An ideal solution might be like that of Electrum: the NXT software could give a user a new password of 11+ random words when the user wants to create a new account. This could be modified by the user but would at least make the point to them that the password should be very long. At the least, a better warning when putting in a short password would be great - maybe the warning could suggest the above
password sizes or something like that. If people want to be stupid they will still be stupid and make a short password, but at least such an improved warning would give them a chance to make an informed decision.
I know this may all be pretty basic info for the many experienced folks out there but I wanted to post this as guidance for those who aren't this knowledgeable or thinking this carefully.

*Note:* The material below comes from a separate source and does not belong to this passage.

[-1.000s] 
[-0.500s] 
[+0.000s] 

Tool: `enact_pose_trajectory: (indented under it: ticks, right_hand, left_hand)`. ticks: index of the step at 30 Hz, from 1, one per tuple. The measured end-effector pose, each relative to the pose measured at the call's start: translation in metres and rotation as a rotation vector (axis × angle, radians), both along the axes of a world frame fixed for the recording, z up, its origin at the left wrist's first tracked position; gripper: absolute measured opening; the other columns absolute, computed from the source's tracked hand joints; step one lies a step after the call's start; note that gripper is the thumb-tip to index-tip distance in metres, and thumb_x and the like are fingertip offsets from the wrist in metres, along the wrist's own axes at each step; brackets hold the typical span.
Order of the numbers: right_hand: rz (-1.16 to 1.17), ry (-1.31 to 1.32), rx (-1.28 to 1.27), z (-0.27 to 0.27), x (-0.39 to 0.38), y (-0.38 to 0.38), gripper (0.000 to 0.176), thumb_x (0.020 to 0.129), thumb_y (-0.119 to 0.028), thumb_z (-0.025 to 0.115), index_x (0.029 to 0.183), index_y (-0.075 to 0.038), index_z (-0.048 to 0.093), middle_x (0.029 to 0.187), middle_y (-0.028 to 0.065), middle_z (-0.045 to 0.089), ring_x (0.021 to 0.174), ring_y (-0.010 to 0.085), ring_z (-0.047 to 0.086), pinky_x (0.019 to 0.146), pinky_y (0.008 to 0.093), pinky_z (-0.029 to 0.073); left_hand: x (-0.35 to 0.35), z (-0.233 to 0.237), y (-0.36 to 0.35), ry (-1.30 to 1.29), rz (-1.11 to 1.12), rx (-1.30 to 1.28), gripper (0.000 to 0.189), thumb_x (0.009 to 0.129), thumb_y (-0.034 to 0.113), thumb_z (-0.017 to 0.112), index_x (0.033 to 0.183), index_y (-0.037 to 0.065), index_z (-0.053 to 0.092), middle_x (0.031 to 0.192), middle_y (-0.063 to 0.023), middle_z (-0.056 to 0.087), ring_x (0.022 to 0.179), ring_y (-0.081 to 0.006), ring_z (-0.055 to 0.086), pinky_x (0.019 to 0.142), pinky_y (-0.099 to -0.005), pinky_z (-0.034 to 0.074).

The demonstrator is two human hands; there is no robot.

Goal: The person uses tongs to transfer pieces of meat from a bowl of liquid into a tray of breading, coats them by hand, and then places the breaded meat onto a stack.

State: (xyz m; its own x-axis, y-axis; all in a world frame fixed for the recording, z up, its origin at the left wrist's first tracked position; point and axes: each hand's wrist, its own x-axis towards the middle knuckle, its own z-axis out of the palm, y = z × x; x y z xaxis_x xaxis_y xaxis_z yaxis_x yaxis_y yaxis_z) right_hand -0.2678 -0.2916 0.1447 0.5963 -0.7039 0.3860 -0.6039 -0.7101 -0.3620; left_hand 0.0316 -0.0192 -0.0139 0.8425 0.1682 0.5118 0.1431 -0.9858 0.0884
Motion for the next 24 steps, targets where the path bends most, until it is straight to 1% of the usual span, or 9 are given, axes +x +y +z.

And please don't hesitate to check/ask questions about my math. I'm pretty such these calculations are correct but of course I may have made mistakes.
Cheers!
paultramarine
NXT: 7633621308036609036
BTC: 1AedbB3jAv1AaTQZ1KMiaVoqu1VFouHGCj
*Some might take issue with my point that NXT is susceptible to this attack because it's the users who pick their passwords - but NXT could have a minimum length password or some other way of making these attacks much less likely. Ultimately, yes, people do foolish things like make short passwords and that is up to them.